**PROBLEM STATEMENT:** The listing below should be printed again word for word, without any images.

*** COLLECTED DATA Section Begins ***

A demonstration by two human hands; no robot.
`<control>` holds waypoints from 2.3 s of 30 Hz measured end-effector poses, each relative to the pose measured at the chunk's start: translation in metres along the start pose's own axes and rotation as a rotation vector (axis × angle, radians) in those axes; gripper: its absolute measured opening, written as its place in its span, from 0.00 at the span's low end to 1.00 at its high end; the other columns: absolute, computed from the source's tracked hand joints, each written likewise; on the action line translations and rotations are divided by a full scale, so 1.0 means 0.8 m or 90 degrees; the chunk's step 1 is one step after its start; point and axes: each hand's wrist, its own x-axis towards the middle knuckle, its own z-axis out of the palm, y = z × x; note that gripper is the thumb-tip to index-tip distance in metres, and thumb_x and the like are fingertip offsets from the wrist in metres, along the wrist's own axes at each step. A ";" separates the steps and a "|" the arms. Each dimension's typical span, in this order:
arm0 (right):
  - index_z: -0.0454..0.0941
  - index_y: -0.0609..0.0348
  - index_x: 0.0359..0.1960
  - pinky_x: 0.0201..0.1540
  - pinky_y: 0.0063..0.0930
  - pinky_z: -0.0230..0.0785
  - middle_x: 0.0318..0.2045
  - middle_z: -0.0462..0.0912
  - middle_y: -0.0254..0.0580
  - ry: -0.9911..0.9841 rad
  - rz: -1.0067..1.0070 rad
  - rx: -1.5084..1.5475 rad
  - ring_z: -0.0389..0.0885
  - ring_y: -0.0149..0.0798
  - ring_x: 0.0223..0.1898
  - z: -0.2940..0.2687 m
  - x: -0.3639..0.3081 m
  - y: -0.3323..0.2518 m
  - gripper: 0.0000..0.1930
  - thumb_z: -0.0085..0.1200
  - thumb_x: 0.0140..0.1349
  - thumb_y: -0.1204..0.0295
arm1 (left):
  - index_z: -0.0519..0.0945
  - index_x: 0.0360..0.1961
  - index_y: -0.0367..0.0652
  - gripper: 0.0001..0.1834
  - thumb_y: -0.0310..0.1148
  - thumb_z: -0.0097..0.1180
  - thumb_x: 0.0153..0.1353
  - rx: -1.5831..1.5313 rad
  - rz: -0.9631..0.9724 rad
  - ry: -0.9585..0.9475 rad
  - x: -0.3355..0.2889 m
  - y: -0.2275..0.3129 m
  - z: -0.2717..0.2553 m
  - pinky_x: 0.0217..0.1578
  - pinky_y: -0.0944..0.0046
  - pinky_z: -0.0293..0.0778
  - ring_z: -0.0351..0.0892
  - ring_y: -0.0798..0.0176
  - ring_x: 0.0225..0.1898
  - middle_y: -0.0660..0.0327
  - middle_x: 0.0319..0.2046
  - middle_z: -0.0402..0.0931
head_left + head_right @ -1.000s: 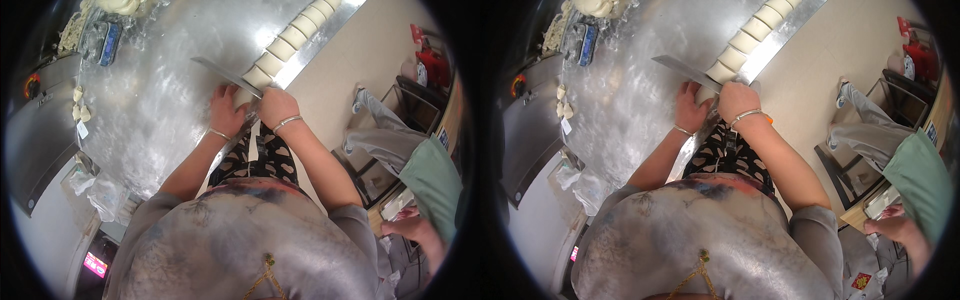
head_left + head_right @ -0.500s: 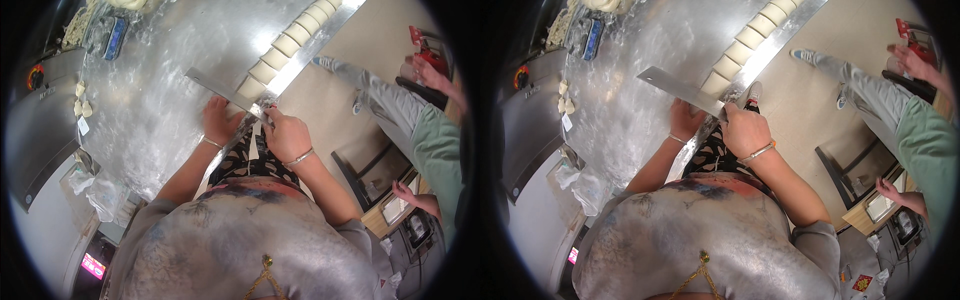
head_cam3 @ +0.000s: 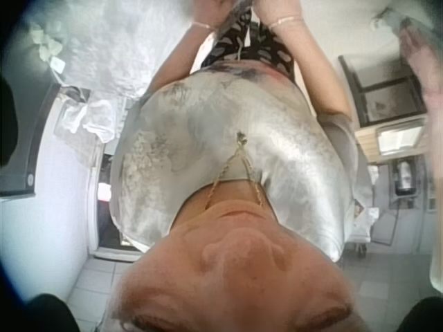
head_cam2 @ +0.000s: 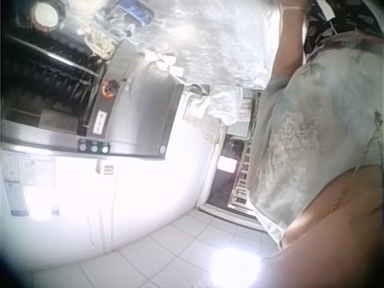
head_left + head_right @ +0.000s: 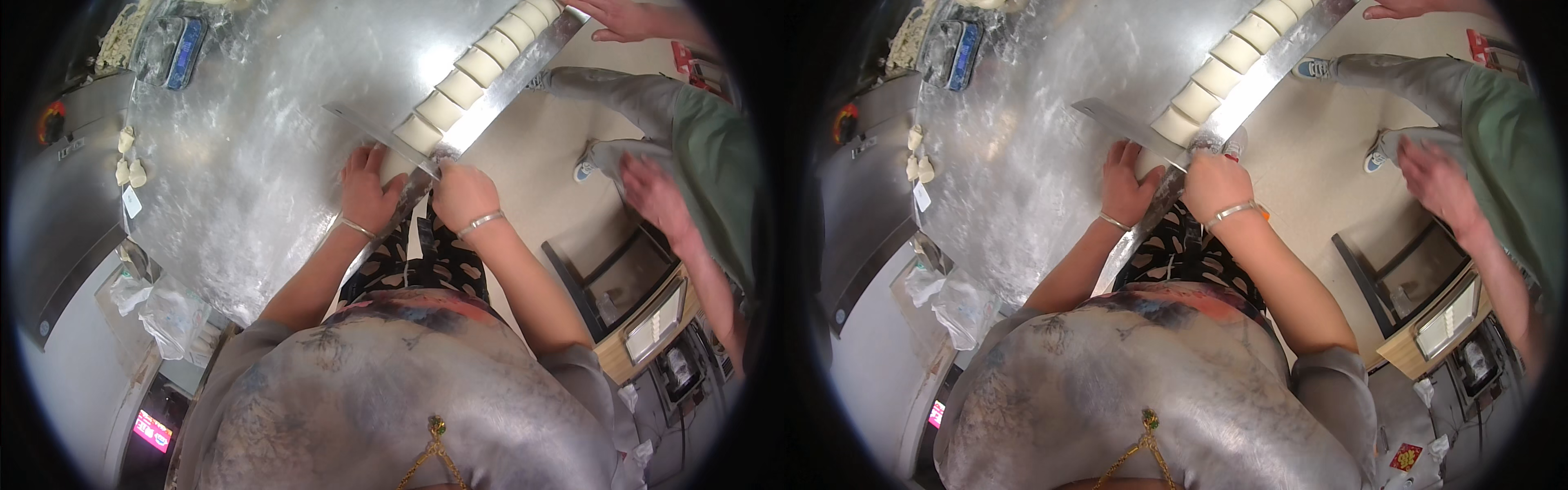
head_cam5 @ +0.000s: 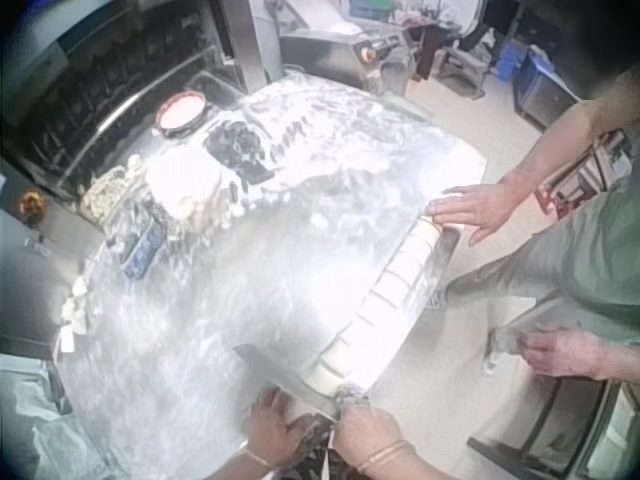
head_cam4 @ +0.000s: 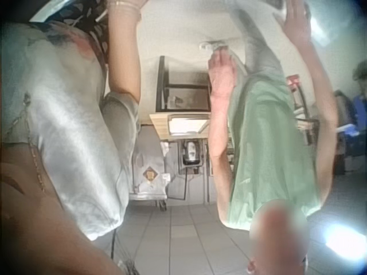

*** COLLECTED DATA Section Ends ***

**WRITTEN RESPONSE:**
A demonstration by two human hands; no robot.
`<control>` holds waypoints from 2.3 s of 30 Hz measured end-effector poses, each relative to the pose measured at the chunk's start: translation in metres along the start pose's own axes and rotation as a rotation vector (axis × angle, radians) in those axes; gripper: its absolute measured opening, written as its place in its span, from 0.00 at the span's low end to 1.00 at its high end; the other columns: absolute, computed from the source's tracked hand joints, each written likewise; on the action line translations and rotations are divided by a full scale, so 1.0 means 0.8 m or 90 degrees; the chunk's step 1 is one step after its start; point and axes: each hand's wrist, its own x-axis towards the middle knuckle, its own z-axis out of the palm, y = z × x; note that gripper is the thumb-tip to index-tip distance in metres, and thumb_x and the like are fingertip offsets from the wrist in metres, along the wrist's own axes at each step. A ";" separates the steps and a "|" the arms. Each dimension's typical span, in this order:
arm0 (right):
  - index_z: -0.0454..0.0941
  - index_y: -0.0609..0.0348
  - index_x: 0.0359..0.1960
  - pinky_x: 0.0201..0.1540
  - pinky_y: 0.0063..0.0930
  - pinky_z: -0.0230..0.0785
  - middle_x: 0.0318..0.2045
  - middle_z: -0.0462..0.0912
  - middle_y: -0.0254..0.0580
  - ry: -0.9911..0.9841 rad
  - rz: -1.0067..1.0070 rad
  - rx: -1.5084..1.5475 rad
  - ring_z: -0.0389..0.0885
  - ring_y: -0.0149..0.0798
  - ring_x: 0.0223..0.1898
  - z: -0.2940..0.2687 m
  - x: -0.3639..0.3081 m
  - y: -0.3323..0.2518 m
  - gripper: 0.0000..0.1930
  - thumb_z: -0.0085..0.1200
  - thumb_x: 0.0140..0.1349
  - thumb_y: -0.1204..0.0295
arm1 (left):
  - index_z: -0.0519..0.0945
  - index_x: 0.0360..0.1961
  - index_y: -0.0367..0.0652
  - gripper: 0.0001..0.1834
  - thumb_y: -0.0310..0.1148
  - thumb_z: -0.0097..0.1180
  - thumb_x: 0.0153..0.1353
  - rx: -1.5831..1.5313 rad
  - rz: -0.9631..0.9724 rad
  - ry: -0.9585..0.9475 rad
  - x: -0.3355..0.2889 m
  - y: -0.2275..0.3129 m
  - z: -0.2717..0.2553 m
  - pinky_x: 0.0217..0.1578
  - pinky_y: -0.0944..0.0046
  - pinky_z: -0.0293..0.0778
  - ring_z: -0.0351..0.0892
  - ring_y: -0.0798..0.0176
  - ring_x: 0.0225..0.1898
  - middle_y: -0.0660..0.0327
  - middle_x: 0.0319..0.2046
  - middle_z: -0.0402..0.0931
head_left + head_right @ -1.000s: 
head_left + head_right @ -0.500s: 
head_cam3 @ +0.000s: 
head_cam2 @ +0.000s: 
head_left + head_right @ +0.000s: 
head_cam5 @ +0.000s: 
head_cam4 @ +0.000s: 

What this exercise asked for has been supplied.